- _AIM OF THE TASK_
Check the material that follows and say how many lines include the string "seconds", giving the number alone.

- - - - -

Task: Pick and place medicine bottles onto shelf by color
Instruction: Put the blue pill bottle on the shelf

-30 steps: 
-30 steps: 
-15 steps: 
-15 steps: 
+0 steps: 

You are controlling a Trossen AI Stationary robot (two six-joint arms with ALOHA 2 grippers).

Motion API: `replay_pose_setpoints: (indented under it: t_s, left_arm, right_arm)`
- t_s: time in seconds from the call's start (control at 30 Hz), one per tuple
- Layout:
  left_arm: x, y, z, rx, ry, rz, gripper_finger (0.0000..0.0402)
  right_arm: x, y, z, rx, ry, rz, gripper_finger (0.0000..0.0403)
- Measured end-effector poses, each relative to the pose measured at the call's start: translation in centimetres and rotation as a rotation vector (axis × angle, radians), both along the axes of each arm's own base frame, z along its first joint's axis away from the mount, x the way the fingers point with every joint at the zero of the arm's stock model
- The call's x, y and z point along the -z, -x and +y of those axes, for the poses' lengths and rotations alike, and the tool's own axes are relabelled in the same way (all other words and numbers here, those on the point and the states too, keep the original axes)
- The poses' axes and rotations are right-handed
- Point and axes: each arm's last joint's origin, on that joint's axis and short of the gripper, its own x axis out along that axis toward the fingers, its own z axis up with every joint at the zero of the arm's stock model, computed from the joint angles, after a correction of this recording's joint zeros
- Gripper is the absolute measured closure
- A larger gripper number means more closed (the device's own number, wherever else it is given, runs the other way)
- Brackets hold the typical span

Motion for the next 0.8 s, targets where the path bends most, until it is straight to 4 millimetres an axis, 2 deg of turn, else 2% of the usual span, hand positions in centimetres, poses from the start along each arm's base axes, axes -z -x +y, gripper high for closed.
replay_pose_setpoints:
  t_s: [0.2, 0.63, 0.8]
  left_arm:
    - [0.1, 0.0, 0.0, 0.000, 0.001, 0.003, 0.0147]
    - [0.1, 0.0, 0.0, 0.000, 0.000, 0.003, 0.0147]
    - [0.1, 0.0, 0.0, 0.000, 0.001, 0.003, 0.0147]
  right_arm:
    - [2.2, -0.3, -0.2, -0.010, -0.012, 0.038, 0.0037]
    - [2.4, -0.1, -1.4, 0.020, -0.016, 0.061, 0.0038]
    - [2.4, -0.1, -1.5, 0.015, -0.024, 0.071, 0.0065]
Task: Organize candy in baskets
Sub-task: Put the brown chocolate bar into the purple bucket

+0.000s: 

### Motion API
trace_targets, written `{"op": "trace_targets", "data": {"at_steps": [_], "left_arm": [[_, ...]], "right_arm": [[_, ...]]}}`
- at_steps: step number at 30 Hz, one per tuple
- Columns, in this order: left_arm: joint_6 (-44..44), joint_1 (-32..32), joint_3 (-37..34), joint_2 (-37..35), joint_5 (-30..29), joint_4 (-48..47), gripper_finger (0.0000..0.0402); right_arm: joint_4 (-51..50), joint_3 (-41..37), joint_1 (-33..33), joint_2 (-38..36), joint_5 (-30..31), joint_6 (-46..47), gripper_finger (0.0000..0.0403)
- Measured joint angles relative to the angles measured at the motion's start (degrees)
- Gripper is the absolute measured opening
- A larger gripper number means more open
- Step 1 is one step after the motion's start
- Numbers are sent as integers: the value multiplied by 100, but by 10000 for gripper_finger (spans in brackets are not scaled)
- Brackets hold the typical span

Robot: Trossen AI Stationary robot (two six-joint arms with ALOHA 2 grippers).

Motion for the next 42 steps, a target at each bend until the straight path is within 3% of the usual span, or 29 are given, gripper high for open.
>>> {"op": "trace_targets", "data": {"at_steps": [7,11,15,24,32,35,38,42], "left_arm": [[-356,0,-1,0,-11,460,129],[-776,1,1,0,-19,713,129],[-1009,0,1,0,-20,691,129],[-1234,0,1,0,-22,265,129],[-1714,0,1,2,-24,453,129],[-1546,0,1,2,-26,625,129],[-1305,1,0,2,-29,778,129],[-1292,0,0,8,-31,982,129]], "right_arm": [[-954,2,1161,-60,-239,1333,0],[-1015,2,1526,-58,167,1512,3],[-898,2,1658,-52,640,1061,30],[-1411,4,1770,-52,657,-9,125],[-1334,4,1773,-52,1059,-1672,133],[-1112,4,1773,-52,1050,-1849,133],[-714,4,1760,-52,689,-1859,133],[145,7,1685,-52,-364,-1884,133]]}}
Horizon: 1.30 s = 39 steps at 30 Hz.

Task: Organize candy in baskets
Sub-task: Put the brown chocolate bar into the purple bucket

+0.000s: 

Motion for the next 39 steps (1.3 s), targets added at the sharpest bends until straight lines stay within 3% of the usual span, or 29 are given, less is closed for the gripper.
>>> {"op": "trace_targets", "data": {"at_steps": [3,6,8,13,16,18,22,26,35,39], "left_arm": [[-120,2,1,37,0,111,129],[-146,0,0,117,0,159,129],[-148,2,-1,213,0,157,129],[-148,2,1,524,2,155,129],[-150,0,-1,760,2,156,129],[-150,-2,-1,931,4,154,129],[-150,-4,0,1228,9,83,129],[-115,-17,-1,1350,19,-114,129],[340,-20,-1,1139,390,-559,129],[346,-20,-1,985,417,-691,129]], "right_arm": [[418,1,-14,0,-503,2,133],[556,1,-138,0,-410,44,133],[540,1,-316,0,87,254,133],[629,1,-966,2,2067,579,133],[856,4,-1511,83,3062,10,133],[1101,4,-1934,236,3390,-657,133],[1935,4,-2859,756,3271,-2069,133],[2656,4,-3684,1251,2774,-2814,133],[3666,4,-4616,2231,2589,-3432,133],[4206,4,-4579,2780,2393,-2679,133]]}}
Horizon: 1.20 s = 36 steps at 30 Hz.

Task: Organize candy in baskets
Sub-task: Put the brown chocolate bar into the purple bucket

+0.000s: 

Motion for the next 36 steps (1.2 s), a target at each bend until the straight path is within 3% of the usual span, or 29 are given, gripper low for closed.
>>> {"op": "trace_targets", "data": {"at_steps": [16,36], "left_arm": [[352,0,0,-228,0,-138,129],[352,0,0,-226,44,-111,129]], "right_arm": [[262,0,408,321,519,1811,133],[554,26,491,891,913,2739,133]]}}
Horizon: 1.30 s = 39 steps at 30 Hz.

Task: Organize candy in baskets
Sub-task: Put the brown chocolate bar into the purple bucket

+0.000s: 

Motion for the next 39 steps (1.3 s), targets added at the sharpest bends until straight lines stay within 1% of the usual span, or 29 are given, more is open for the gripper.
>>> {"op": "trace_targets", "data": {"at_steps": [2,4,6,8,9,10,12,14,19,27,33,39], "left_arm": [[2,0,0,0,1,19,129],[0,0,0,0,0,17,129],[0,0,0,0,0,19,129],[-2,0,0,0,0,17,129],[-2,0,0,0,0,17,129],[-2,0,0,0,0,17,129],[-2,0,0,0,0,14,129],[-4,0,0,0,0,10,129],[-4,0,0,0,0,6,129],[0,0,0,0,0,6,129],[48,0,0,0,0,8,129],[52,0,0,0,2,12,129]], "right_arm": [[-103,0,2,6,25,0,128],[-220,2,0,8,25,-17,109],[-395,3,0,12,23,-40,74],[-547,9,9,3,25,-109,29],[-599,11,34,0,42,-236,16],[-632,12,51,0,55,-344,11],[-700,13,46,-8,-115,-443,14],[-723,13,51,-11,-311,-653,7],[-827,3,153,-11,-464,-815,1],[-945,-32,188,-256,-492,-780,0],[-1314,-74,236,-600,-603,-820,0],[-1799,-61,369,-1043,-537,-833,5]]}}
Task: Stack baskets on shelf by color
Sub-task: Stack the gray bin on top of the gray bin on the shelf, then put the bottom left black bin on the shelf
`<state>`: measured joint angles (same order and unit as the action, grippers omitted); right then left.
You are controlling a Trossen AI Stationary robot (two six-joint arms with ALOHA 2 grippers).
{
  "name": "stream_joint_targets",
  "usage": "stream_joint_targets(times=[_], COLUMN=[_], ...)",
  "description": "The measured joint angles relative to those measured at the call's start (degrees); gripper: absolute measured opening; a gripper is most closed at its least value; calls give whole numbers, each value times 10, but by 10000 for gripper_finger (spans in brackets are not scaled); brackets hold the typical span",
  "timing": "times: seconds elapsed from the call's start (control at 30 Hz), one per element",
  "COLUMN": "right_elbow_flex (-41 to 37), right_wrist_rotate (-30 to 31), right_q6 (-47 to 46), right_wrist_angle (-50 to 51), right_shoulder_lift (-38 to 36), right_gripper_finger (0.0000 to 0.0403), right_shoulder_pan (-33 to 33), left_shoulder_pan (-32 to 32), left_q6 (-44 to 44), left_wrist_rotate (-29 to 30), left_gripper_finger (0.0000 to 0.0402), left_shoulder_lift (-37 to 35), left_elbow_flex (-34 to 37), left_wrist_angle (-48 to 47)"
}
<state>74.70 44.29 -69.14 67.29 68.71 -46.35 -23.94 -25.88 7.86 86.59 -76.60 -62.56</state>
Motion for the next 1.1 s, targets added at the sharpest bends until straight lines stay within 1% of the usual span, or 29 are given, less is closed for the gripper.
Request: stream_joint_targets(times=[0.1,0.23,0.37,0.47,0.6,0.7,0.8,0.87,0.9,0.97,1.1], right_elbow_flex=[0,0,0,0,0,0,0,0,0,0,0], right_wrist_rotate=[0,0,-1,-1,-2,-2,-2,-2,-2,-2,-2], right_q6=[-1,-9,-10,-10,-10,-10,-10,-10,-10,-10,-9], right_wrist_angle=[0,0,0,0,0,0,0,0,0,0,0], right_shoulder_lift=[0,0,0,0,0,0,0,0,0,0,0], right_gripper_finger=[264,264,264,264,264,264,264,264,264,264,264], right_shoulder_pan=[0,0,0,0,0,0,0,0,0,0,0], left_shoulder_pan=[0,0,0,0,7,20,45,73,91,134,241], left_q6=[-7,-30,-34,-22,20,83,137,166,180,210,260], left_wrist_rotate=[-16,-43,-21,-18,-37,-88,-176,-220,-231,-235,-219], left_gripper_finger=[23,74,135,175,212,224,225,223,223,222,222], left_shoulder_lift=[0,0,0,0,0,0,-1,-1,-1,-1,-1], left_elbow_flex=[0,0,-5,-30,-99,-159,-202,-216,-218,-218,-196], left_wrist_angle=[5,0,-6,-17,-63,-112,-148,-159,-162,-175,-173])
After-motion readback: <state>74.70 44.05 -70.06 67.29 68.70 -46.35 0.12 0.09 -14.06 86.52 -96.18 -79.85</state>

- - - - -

- _SOLUTION TO THE EXERCISE_
2